Lunes XXVIII Tiempo Ordinario (Impar) – Homilías

Lecturas

Aparte de las homilías, podrá ver comentarios de los padres de la Iglesia desglosados por versículos de aquellos textos que tengan enlaces disponibles.

- 1ª Lectura: Rm 1, 1-7: Por Cristo hemos recibido este don y esta misión: hacer que los gentiles respondan a la fe
- Salmo: Sal 97, 1. 2-3ab. 3cd-4: El Señor da a conocer su victoria
+ Evangelio: Lc 11, 29-32: A esta generación no se le dará más signo que el signo de Jonás




Homilías, comentarios y meditaciones desde la tradición de la Iglesia

Manuel Garrido Bonaño

Año Litúrgico Patrístico

Semana XXVII-XXXIV del Tiempo Ordinario. , Vol. 7, Fundación Gratis Date, Pamplona, 2001

–Romanos 1,1-7: Por Cristo recibió Pablo el don de hacer que los gentiles respondan a la fe. Los Padres insisten siempre en lo esencial de la fe cristiana. Así San Ignacio de Antioquía:

«Yo glorifico a Jesucristo, Dios, que es quien hasta tal punto os ha hecho sabios; pues muy bien me di cuenta de cuán apercibidos estáis de fe inconmovible, bien así como si estuvierais clavados en carne y espíritu sobre la cruz de Cristo, y qué afianzados en la caridad por la sangre del mismo Jesucristo. Y es que os vi llenos de certidumbre en lo tocante a nuestro Señor, el cual es, con toda verdad, “del linaje de David, según la carne” (Rom 1,2-3), Hijo de Dios según la voluntad y poder de Dios, nacido verdaderamente de una Virgen, bautizado por Juan, para que por Él fuera cumplida toda justicia (Mt 3,15)» (Carta a los fieles de Esmirna 1,1).

–El Salmo 112 es una invitación a la alabanza divina. El Señor es el Dios trascendente que sobrepasa en grandeza a todos los pueblos, y su trono se eleva sobre todo lo creado.

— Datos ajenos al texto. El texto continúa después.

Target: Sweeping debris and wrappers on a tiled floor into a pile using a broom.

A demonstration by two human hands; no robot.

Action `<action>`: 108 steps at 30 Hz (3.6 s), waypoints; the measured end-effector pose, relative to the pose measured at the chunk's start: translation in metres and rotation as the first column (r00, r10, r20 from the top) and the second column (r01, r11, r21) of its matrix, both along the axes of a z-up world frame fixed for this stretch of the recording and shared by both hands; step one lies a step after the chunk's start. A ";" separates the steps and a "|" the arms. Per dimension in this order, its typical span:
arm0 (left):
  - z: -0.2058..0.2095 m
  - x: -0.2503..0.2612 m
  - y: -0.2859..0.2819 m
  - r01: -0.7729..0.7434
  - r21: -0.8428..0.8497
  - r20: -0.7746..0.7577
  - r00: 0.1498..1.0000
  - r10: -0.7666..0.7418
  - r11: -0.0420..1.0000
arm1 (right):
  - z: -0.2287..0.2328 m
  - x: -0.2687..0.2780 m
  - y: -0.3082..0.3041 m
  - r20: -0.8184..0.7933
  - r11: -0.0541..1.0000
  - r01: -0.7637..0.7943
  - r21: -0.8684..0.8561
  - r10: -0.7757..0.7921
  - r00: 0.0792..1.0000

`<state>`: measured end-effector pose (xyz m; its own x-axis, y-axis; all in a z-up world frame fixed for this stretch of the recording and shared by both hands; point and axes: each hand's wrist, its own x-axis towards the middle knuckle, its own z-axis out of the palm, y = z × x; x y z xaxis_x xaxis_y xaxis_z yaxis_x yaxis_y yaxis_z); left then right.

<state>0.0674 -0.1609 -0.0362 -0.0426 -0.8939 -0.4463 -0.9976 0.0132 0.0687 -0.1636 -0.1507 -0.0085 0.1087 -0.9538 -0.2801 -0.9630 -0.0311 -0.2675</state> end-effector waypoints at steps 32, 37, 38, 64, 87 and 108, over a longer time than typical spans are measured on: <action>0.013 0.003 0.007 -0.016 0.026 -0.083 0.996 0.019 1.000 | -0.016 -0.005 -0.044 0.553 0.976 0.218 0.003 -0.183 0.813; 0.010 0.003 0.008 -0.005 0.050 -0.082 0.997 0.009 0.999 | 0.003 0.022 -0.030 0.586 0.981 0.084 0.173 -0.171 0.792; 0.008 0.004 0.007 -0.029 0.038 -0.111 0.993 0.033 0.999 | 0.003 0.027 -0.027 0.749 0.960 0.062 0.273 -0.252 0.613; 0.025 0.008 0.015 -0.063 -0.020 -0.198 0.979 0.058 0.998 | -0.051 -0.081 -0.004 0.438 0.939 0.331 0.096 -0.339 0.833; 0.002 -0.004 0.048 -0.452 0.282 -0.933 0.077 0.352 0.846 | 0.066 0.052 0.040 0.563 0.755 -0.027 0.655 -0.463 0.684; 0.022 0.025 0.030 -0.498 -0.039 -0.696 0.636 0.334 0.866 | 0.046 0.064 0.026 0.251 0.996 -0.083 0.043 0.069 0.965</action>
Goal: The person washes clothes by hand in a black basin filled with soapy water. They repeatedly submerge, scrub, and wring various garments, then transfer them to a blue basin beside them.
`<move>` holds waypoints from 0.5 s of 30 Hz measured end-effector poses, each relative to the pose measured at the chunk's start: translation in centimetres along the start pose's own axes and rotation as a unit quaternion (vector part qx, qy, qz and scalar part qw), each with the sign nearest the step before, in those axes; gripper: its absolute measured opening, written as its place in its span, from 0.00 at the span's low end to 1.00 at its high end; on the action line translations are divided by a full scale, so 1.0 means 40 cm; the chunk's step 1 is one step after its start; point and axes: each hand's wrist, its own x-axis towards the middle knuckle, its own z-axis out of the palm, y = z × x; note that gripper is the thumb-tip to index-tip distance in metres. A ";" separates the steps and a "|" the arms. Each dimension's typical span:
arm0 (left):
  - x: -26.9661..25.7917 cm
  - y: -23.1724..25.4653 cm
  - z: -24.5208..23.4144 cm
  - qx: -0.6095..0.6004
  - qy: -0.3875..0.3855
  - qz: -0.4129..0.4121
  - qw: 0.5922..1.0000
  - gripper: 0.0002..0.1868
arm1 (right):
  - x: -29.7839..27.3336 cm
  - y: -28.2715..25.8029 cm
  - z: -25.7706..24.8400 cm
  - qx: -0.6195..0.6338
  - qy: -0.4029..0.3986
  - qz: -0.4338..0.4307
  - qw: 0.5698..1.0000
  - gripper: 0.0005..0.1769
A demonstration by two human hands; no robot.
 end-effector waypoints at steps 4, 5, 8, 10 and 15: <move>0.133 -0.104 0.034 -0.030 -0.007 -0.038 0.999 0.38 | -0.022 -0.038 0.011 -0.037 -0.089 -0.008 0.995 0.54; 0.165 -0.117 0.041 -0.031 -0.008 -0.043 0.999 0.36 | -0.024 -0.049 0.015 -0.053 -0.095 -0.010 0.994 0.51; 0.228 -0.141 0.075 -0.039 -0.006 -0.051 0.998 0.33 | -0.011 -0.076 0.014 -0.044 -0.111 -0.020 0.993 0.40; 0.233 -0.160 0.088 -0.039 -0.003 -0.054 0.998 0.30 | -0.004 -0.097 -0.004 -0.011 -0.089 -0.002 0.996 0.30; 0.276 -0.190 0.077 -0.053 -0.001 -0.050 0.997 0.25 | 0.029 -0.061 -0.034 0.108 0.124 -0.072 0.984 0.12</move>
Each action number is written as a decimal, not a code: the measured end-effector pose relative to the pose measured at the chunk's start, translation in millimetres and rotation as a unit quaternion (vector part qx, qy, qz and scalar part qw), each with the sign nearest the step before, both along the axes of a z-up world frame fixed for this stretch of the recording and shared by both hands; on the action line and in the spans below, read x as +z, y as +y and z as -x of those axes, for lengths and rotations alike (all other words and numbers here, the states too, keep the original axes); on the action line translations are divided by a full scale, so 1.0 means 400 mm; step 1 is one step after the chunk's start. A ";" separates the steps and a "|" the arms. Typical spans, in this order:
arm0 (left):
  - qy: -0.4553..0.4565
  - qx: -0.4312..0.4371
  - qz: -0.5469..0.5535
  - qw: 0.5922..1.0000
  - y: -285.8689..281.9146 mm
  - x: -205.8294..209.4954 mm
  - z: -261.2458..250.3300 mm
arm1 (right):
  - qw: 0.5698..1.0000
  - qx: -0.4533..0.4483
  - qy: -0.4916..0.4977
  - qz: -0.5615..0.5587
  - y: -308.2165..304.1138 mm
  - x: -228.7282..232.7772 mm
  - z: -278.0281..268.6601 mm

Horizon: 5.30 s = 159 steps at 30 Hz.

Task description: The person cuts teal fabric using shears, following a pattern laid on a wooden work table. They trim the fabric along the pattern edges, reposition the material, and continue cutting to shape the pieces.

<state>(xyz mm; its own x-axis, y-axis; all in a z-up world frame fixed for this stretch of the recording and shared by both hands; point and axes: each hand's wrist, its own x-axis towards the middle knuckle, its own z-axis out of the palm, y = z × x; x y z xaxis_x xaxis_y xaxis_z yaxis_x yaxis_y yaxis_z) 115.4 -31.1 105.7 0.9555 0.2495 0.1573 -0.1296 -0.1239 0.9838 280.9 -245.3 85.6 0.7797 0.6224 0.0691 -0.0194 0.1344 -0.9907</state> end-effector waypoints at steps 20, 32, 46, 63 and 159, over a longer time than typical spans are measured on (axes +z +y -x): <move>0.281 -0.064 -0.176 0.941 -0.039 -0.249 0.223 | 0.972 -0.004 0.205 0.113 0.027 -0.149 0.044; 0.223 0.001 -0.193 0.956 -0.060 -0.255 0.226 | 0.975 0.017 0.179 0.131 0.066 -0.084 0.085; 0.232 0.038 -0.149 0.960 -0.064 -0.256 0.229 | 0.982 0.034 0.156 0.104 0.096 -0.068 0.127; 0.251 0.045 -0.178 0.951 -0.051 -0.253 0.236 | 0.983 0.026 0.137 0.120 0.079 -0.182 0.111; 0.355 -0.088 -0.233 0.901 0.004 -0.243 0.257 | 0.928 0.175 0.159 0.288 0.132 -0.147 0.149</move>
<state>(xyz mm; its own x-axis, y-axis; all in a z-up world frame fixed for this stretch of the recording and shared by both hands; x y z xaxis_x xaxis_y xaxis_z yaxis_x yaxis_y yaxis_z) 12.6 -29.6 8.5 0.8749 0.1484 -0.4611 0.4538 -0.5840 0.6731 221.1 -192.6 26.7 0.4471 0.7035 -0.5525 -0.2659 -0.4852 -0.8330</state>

Pero esa trascendencia divina es misericordiosa y se abaja hasta los humildes para salvarlos. Por eso lo alabamos más intensamente. Su nombre es bendecido ahora y por siempre. «De la salida del sol hasta el ocaso alabado sea el nombre del Señor, ahora y por siempre. Él se eleva sobre todos los pueblos, su gloria sobre el cielo. ¿Quién como el Señor, Dios nuestro, que se eleva en su trono y se abaja para mirar el cielo y la tierra?» El Señor, verdaderamente, levantó del polvo al desvalido, alzó de la basura al pobre, que es toda la humanidad, con la evangelización de su Hijo, que se prolongó en los Apóstoles y en toda la Iglesia.

–Lucas 11,29-32: El signo de Jonás. Los paganos se levantarán contra los contemporáneos de Jesús, que no quisieron creer en Él. Escribe San Ambrosio:

«Este es el contenido del misterio. Por lo demás, el signo de Jonás, puesto como tipo de la pasión del Señor, nos atestigua la gravedad de los pecados cometidos por los judíos. Podemos, por tanto, darnos cuenta a la vez del oráculo de la majestad y de su signo de la bondad, pues el ejemplo de los ninivitas anuncia el castigo y al mismo tiempo ofrece el remedio. Por eso, aun los judíos pueden esperar el perdón, si quieren hacer penitencia» (Tratado sobre el Evangelio de San Lucas lib. VII, 97).

El verdadero creyente, sin despreciar la función que desempeñan los milagros, no se fija tanto en ellos cuanto en la misma persona de Jesucristo, en el que ve la manifiesta intervención de Dios en la historia de los hombres. Cristo muerto y resucitado. Ésa es la realidad del signo dado por Cristo en la plenitud de los tiempos.